» **Task brief**: For the string "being", search the entries below and copy every line where it appears.

*** Opening of Provided records ***

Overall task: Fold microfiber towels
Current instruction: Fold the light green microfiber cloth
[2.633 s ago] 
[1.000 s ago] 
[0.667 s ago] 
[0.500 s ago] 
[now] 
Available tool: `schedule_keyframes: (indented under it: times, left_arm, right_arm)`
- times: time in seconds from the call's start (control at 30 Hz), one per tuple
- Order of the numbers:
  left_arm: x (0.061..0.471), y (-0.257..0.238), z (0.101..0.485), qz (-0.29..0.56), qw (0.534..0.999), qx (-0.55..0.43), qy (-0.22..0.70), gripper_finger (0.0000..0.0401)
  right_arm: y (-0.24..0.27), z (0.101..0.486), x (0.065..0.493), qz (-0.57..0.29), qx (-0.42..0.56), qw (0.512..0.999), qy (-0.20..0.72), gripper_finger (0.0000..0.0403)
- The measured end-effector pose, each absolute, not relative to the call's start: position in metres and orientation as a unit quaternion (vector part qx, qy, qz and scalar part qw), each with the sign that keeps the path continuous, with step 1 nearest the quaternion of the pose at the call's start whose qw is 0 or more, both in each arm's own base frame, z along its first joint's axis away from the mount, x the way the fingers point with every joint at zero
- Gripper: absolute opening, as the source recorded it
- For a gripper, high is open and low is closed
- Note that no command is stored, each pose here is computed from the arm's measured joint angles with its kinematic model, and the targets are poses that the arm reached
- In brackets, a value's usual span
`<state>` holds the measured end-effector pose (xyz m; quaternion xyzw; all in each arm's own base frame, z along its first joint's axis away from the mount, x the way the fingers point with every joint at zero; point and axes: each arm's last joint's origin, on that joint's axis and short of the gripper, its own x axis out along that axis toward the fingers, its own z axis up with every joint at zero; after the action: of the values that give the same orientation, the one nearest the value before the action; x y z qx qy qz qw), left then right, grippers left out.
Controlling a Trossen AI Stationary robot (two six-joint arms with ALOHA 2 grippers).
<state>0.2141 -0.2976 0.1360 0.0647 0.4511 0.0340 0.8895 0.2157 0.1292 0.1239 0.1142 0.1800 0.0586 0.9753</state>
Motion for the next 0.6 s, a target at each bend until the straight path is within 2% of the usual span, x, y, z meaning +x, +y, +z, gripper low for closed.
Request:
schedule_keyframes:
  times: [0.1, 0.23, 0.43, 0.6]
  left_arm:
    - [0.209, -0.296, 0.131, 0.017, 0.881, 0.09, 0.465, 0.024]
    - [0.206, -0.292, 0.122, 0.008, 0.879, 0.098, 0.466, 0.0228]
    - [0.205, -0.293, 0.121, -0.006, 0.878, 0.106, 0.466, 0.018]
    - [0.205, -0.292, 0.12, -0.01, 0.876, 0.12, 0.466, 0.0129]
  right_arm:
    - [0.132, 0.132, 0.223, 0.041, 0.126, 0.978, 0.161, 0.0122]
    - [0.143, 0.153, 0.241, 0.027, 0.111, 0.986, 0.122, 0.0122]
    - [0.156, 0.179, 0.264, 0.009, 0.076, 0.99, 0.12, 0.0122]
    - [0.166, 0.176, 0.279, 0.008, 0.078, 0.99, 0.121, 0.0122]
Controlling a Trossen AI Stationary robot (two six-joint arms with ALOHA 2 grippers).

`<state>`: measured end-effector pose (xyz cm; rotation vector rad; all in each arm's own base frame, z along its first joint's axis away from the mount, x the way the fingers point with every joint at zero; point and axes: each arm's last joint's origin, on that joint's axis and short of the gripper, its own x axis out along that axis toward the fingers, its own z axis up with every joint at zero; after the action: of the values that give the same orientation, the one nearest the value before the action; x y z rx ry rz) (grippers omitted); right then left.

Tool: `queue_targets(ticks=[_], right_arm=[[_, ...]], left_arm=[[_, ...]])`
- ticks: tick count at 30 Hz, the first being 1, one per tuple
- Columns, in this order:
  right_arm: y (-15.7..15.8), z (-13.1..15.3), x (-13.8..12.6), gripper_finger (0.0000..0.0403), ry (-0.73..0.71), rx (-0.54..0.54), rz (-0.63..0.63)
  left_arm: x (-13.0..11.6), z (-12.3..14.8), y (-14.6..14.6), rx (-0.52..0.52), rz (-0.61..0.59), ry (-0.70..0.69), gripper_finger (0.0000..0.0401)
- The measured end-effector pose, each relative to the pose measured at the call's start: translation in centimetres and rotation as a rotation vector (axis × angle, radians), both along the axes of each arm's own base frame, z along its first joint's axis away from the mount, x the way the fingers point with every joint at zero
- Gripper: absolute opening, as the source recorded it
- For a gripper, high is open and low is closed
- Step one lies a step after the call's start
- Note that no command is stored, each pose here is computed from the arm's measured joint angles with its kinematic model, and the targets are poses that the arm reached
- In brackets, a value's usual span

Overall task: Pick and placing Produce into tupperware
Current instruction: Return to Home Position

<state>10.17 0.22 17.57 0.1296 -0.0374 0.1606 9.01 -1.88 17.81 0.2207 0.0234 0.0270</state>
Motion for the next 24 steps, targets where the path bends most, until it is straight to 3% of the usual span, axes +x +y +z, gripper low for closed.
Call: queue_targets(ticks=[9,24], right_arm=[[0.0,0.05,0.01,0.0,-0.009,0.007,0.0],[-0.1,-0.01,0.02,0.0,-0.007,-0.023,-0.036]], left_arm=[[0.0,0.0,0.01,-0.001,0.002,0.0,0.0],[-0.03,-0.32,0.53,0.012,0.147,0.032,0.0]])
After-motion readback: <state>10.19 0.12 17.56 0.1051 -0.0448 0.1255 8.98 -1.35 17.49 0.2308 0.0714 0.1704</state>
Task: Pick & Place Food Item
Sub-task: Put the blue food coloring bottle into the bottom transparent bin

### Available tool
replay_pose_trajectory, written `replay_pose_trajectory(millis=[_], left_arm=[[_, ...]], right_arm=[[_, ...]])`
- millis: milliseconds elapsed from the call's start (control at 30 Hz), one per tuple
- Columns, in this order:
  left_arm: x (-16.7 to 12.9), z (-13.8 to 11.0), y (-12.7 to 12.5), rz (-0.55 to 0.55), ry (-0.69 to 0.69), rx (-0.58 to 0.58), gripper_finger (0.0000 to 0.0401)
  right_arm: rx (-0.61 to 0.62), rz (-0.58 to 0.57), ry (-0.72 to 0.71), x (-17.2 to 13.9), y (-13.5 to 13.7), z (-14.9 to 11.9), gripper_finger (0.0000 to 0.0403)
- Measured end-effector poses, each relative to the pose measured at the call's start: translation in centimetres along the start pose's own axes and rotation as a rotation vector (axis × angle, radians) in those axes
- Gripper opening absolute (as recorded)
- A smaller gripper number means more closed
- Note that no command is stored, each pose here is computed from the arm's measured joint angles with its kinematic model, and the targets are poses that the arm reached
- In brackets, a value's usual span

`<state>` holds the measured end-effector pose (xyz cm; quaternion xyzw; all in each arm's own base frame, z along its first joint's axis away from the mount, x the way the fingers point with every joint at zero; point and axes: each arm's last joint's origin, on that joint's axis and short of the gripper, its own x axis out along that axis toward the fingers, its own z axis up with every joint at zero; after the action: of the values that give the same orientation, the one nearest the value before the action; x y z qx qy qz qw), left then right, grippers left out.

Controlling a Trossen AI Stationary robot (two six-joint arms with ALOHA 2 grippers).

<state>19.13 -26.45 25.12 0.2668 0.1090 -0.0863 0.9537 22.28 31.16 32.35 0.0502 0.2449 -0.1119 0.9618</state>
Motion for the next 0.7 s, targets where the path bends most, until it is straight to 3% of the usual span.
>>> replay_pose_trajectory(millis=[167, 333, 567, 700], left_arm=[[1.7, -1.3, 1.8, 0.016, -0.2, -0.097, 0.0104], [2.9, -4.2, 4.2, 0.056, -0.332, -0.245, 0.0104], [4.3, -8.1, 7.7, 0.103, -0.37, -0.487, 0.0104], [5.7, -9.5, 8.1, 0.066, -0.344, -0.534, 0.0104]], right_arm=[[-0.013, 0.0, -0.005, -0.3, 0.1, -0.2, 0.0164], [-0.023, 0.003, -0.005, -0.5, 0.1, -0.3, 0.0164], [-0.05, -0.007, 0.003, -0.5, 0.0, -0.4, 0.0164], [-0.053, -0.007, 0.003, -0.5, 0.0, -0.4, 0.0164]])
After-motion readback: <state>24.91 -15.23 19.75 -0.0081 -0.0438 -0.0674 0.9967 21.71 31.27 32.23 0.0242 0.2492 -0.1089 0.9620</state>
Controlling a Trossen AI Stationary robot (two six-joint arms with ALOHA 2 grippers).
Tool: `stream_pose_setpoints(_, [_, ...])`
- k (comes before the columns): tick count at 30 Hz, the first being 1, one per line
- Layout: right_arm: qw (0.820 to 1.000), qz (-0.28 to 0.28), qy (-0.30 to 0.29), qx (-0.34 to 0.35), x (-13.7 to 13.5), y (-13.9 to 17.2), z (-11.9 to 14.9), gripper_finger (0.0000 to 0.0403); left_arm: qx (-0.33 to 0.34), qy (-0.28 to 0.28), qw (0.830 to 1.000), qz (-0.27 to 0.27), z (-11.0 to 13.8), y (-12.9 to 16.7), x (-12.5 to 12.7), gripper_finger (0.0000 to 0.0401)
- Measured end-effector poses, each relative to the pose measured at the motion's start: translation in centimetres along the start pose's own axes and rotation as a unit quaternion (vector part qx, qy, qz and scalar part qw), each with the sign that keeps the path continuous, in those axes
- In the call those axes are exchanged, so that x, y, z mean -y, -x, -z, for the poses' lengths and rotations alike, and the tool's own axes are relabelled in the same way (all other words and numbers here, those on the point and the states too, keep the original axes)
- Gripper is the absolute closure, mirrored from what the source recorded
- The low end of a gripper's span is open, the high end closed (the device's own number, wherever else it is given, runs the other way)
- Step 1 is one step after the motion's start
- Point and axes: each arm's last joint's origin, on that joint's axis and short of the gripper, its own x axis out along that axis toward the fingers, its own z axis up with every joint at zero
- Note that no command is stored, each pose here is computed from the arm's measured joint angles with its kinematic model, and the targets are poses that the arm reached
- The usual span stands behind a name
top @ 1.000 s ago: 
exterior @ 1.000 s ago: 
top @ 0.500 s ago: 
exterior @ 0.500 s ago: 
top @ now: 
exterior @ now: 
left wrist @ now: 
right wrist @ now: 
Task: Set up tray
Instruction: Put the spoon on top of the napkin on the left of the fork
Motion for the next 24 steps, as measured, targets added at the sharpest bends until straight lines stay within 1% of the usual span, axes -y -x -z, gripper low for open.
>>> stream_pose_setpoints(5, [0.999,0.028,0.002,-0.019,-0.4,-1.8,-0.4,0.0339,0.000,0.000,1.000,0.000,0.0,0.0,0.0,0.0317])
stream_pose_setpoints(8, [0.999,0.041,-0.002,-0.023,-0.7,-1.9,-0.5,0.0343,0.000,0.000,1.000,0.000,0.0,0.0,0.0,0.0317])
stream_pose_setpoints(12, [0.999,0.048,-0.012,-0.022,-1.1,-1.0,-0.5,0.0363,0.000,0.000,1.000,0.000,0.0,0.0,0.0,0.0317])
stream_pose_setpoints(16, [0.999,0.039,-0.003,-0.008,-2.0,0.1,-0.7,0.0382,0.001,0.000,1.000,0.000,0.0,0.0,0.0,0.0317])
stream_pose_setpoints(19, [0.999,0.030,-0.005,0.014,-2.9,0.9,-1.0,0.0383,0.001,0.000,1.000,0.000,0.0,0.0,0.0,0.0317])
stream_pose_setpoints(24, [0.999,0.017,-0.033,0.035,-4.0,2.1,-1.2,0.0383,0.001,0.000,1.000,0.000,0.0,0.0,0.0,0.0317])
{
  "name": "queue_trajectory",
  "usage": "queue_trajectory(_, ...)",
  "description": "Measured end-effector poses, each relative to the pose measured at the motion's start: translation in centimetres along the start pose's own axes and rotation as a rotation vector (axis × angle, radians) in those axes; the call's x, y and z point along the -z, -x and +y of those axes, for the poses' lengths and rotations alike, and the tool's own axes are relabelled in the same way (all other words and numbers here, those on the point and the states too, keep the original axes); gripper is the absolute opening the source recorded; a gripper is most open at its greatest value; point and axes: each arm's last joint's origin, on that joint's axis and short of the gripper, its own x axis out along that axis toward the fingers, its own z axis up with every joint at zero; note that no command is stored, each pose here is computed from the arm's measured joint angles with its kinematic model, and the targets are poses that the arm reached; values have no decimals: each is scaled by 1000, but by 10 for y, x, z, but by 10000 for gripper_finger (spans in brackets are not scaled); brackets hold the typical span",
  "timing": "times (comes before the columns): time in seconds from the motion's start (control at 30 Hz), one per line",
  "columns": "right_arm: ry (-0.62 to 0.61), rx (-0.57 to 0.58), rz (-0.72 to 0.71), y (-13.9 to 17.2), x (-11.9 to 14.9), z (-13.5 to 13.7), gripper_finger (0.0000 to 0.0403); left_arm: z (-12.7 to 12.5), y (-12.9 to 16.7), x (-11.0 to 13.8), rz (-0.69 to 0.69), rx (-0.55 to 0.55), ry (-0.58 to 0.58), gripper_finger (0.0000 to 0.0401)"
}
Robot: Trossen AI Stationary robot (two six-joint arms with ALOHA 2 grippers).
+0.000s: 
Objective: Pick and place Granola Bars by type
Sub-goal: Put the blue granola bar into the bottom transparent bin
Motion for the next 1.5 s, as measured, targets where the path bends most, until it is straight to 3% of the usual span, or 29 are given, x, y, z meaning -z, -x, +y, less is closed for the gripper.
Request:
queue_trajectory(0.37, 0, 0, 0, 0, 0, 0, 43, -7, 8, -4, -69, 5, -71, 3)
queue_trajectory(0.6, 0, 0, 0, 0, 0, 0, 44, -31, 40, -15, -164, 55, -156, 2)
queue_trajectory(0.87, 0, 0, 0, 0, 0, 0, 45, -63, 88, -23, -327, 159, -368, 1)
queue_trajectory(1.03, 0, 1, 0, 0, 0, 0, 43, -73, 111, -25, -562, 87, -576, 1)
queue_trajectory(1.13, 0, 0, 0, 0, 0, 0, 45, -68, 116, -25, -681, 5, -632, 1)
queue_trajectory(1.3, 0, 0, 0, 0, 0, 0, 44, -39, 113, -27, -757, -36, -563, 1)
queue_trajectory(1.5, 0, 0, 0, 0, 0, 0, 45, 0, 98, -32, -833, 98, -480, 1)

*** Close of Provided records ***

» **Solution**:
- ticks: tick count at 30 Hz, the first being 1, one per tuple
- k (comes before the columns): tick count at 30 Hz, the first being 1, one per line

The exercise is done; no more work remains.